Je m’inspire essentiellement de livres de photographie. À la maison, je n’ai pour ainsi dire que des livres de photographie. Et beaucoup de dictionnaires.
Mon père est photographe, il a travaillé pour un journal, d’abord en tant que typographe. C’est sans doute de lui que j’ai hérité cette attention à l’image d’une part et aux lettres et aux mots de l’autre. Sa chambre noire, pour moi, tenait de l’endroit magique : toutes ces images qui surgissaient lentement du néant ! Et aussi l’attention pour la mise en page, la sorte de police de caractères, la sorte de papier – épais ou mince, rigide ou souple. J’adore le papier très mince de certains dictionnaires, comme le gros Van Daele en un seul tome. Ce papier-là est même plus mince que du papier de bible.
Je suis fascinée par les photos vides, dépouillées et par la place qu’occupent certains objets. L’un de mes grands favoris est Nadav Kander. Sa série de photos sous le titre Chernobyl, Half Life – des photos de bâtiments en ruine et d’intérieurs délabrés à Tchernobyl, sans présence humaine, est d’une beauté insensée.
La photographe Rinko Kawauchi prend des photos avec un soin extrême du détail. Par exemple, un poussin qui sort de l’œuf. Elle se concentre alors juste sur quelques plumettes du poussin. Souvent, dans ses photos, on comprend à peine ce que l’on voit.
Mon père a beaucoup d’appareils photo.

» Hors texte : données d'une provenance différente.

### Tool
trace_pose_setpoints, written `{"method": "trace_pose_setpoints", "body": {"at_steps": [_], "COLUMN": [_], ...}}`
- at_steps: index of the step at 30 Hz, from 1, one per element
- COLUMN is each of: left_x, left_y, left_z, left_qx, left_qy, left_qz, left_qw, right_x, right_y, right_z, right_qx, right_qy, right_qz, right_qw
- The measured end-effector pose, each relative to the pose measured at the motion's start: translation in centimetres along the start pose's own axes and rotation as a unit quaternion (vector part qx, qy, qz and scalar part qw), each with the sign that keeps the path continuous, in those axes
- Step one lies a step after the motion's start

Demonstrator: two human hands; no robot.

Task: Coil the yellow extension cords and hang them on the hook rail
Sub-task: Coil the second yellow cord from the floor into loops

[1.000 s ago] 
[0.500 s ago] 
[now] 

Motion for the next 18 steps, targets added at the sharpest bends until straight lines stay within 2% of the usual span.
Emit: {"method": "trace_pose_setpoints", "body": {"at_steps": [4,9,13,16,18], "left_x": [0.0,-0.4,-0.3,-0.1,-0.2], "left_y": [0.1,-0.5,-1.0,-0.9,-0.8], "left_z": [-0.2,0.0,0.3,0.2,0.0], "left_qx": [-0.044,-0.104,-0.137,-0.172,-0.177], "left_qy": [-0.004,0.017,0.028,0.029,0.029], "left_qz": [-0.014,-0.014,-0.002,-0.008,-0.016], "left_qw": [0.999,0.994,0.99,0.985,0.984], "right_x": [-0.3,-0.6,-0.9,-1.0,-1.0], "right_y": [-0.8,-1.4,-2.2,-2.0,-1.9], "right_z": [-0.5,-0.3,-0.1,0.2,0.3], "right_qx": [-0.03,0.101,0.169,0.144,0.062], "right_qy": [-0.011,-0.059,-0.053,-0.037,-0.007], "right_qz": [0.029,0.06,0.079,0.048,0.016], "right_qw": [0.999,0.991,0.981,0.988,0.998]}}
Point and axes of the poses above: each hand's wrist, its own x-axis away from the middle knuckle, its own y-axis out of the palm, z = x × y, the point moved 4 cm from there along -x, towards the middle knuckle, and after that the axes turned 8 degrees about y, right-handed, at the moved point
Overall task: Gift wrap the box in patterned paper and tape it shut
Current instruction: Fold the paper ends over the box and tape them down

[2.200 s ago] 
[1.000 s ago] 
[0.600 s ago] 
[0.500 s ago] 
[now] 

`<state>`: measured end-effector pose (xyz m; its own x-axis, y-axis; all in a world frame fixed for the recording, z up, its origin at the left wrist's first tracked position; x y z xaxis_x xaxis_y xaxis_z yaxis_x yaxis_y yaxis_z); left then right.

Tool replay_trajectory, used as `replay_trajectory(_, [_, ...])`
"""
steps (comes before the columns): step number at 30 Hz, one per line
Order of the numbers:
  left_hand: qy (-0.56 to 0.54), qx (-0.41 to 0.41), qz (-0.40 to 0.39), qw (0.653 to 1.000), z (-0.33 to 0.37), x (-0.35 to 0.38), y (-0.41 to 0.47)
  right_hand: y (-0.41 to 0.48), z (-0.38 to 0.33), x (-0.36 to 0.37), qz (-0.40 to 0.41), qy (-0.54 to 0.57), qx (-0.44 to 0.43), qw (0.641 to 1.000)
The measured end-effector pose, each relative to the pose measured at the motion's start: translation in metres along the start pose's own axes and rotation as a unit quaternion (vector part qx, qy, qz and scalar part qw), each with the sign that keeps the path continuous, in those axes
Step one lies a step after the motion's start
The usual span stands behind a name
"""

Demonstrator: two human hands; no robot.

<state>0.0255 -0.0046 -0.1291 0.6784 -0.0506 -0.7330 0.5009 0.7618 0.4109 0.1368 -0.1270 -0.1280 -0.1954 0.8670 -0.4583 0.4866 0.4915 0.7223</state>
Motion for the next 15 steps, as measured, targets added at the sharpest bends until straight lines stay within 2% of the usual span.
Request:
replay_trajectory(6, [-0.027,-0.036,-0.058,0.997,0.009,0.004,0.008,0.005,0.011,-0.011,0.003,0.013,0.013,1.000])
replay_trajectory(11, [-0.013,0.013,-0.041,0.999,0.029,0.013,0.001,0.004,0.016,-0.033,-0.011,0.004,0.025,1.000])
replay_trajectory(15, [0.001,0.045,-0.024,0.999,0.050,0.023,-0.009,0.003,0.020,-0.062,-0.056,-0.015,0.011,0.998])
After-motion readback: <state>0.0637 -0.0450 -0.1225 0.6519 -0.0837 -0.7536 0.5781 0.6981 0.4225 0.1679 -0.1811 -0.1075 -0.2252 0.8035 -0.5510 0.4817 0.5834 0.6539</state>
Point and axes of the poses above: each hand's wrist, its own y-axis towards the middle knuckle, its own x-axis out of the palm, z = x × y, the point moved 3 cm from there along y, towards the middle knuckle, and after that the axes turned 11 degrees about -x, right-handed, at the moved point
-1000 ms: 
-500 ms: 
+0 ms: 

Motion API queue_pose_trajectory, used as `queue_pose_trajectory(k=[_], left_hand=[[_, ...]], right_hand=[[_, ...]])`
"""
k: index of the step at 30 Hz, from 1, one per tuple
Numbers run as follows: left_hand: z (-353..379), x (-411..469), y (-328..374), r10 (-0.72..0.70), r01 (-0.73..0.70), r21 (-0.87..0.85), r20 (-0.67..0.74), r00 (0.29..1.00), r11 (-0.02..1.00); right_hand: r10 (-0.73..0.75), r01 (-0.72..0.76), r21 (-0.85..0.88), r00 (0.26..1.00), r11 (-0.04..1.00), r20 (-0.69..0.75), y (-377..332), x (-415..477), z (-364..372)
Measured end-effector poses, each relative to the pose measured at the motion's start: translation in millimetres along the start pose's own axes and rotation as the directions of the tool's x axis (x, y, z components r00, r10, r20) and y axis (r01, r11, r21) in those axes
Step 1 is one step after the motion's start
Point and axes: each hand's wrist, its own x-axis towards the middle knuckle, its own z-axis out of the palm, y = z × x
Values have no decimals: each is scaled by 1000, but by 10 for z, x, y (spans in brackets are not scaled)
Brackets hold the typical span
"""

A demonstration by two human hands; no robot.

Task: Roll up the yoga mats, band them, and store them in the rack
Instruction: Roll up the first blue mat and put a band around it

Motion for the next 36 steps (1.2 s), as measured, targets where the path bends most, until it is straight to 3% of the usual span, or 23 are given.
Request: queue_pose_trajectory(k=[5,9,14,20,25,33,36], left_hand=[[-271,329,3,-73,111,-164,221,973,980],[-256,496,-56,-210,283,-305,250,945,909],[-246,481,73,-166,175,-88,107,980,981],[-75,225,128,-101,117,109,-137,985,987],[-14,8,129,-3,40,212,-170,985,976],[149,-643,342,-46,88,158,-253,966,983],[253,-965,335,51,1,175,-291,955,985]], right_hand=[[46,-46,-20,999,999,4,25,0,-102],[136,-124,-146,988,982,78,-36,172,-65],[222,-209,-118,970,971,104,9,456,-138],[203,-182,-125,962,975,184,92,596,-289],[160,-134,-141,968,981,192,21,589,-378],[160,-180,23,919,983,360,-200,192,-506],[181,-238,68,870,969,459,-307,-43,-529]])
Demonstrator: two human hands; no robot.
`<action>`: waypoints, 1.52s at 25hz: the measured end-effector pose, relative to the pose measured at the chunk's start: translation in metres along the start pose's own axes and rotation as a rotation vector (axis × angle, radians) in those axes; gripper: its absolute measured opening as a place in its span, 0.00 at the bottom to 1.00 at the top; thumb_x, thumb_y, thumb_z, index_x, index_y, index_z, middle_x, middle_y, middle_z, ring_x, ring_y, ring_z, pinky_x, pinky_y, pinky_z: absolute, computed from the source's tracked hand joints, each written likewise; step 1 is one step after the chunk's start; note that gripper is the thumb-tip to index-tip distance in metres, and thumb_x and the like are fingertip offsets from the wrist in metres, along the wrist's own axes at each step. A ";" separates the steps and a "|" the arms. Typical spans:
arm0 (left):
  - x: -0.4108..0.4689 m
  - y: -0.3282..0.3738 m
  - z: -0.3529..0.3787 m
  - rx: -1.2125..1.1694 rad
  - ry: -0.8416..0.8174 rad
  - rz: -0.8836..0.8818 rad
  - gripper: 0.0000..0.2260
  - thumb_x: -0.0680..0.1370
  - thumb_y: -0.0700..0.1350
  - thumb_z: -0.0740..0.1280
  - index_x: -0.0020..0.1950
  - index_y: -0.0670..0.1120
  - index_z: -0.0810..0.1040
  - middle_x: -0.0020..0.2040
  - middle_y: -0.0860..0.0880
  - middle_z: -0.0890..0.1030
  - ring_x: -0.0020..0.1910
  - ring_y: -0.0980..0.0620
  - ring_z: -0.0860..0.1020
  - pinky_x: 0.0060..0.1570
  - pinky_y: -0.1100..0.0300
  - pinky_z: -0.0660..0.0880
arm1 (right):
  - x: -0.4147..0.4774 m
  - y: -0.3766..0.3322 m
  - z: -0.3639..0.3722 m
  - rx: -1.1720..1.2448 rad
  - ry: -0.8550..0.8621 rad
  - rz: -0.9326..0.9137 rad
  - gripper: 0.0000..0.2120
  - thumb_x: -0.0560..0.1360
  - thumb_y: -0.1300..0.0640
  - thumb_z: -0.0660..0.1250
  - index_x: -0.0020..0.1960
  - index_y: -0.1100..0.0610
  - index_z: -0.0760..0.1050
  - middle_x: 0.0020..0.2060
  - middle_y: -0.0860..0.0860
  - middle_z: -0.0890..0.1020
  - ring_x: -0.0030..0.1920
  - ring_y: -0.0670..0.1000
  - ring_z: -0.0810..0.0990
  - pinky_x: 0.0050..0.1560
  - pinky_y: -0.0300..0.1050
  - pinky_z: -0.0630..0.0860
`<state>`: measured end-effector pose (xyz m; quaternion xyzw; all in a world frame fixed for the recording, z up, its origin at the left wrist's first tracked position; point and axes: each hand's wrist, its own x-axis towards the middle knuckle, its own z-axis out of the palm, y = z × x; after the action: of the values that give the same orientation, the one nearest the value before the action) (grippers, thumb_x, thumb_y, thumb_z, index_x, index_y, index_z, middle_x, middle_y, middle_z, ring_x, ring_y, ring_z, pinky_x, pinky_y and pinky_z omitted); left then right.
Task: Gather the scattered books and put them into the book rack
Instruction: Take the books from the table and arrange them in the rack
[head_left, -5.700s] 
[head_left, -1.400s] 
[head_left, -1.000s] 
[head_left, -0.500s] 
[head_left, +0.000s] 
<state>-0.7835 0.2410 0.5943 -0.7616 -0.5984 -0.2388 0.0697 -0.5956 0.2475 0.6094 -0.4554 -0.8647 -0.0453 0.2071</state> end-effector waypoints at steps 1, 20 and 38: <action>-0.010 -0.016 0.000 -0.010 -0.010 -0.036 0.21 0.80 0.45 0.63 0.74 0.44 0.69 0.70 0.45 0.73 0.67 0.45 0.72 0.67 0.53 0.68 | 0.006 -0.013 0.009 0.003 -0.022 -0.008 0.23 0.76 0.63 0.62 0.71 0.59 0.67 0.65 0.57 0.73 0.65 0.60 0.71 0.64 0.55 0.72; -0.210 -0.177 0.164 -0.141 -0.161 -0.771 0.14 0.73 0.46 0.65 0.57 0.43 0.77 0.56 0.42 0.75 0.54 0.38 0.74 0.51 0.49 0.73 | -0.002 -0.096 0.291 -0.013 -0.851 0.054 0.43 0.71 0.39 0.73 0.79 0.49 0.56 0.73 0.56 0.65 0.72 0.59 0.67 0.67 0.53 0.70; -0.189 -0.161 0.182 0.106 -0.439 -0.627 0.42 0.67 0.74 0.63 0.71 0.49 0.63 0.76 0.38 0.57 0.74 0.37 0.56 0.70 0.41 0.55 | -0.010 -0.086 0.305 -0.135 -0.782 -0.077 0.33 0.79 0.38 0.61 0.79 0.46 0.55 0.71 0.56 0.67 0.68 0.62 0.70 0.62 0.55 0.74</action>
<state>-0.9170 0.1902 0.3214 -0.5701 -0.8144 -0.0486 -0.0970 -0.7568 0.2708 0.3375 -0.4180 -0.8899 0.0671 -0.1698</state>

C’est avec un tout petit appareil avec lequel on ne pouvait pas voir ce que l’on photographie que j’ai fait ma première photo. Je devais avoir presque dix-huit ans, sinon je n’aurais jamais reçu l’appareil à prêter.
Je ne lis pas beaucoup. Je n’en ai pas la patience. Mais je passe beaucoup de temps à regarder des livres avec des photographies. Pourtant, j’ai l’impression qu’il est plus important de lire que de regarder des photos. Je me dis souvent que je devrais lire plus.
Pour la scénographie de mon nouveau spectacle HOUT, j’ai collaboré avec l’artiste Jean Bernard Koeman. Cela se passe très bien, sans doute parce qu’il est aussi photographe. Il pense très fort en images, et je communique facilement avec lui.
Dans les photos, j’aime regarder les détails, l’endroit où se trouve quelque chose, l’éclairage, le passage du net au flou, les détails que les gens ont laissé traîner. Le déclin ou la décomposition des formes me fascine : du bois pourri, de la nourriture avariée, des fleurs mortes.
Les photos sont liées à des observations plutôt qu’à des émotions. J’ai par exemple fait beaucoup de photos pendant la longue tournée de Mefisto for ever dans toutes les différentes villes et chambres d’hôtel.
Je crois que je n’ai encore jamais photographié des personnes. Cela me paraît difficile à l’extrême. J’aime beaucoup le livre de Lee Friedlander, FAMILY, dans lequel il a pris pendant des années sa famille en photo. Sally Mann ou Nan Goldin font aussi de très beaux portraits.
Les textes que je suis en train d’écrire pour HOUT, sont pour moi très liés à la photographie. Il s’agit dans les deux cas de toutes petites choses, des détails. Quasi obsessionnel. Je vois aussi toujours trop de détails. Et tous les détails sont reliés les uns aux autres. Ma tête est pleine de détails.
Mon texte HOUT tourne de plus en plus au poème, ou à plusieurs différents poèmes. Je n’ai pas encore prise sur lui, mais j’adore la tension du processus d’écriture. C’est un nouveau tournant pour moi, un nouveau développement : le fait que soudain, des petits textes « finis » voient le jour. Je ne veux pas encore trop en parler. C’est encore très fragile. Je ne sais pas si tous ces textes seront dits dans le spectacle. J’aime les mots que l’on peut voir. Des mots comme des images.